A new NEOARM Transmission Electron Microscope will enable researchers in the College of Arts and Sciences at Indiana University Bloomington and partners in the region to examine materials used in the making of plastics, metals, fuels, and even quantum matter at single-atom resolution. The microscope will support transformative research that could advance the creation of more energy-efficient recyclables, fuels, and green materials.
“One of the most exciting aspects of this microscope is that it will allow us to address the global energy challenge and put IU, the College and our Department at the forefront of leading-edge research and discovery,” said Steven Tait, chair of the Department of Chemistry, Herman T. Briscoe Professor of Chemistry and associate director of the Electron Microscopy Center. “By being able to visualize materials at the atomic level, we can develop a deeper understanding of their fundamental characteristics, which will accelerate discovery of new materials on our campus.”
The new microscope will be part of the IU Bloomington Electron Microscopy Center, a campus research facility that serves faculty within the College and beyond.
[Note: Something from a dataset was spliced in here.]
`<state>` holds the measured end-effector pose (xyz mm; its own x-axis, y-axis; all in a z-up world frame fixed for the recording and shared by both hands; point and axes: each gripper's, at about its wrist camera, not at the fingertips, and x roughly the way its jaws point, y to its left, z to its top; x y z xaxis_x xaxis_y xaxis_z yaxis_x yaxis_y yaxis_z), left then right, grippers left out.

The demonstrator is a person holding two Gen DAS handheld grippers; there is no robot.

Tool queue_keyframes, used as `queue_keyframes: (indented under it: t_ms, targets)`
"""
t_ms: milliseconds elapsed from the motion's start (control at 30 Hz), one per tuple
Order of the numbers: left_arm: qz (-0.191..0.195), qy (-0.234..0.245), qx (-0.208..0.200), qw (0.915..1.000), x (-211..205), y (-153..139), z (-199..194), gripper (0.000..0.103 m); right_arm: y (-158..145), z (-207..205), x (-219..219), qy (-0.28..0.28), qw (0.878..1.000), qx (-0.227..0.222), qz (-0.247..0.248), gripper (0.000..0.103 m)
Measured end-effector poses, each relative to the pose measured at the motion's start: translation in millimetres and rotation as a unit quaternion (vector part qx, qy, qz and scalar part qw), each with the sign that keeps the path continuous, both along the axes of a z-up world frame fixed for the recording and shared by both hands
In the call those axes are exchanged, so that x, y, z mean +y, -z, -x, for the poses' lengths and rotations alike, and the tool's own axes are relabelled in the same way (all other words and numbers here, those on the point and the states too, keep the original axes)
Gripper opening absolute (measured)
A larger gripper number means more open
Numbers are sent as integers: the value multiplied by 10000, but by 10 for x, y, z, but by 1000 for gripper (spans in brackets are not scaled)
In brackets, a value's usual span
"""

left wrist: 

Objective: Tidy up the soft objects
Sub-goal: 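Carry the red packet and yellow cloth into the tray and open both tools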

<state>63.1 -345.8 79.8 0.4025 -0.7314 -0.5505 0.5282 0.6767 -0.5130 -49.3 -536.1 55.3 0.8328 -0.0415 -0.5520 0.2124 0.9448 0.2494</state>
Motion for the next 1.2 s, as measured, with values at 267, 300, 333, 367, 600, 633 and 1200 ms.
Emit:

The acquisition of the NEOARM Atomic Resolution Analytical Electron Microscope coincides with the major refurbishment of specialized lab space in Simon Hall, an interdisciplinary sciences building, and will be installed during this fall 2023 semester.
“This is a remarkable tool that will primarily be operated by IU students and scientists, that will support transformative research supported by federal funding agencies,” Tait said. “Student users will benefit by advancing their research projects and also by receiving training on a world-class tool to benefit their future careers.”
Chemistry, physics and other academic departments across the College and IU Bloomington will be able to use the NEOARM microscope, as will researchers from other IU campuses, universities in the region and external partners.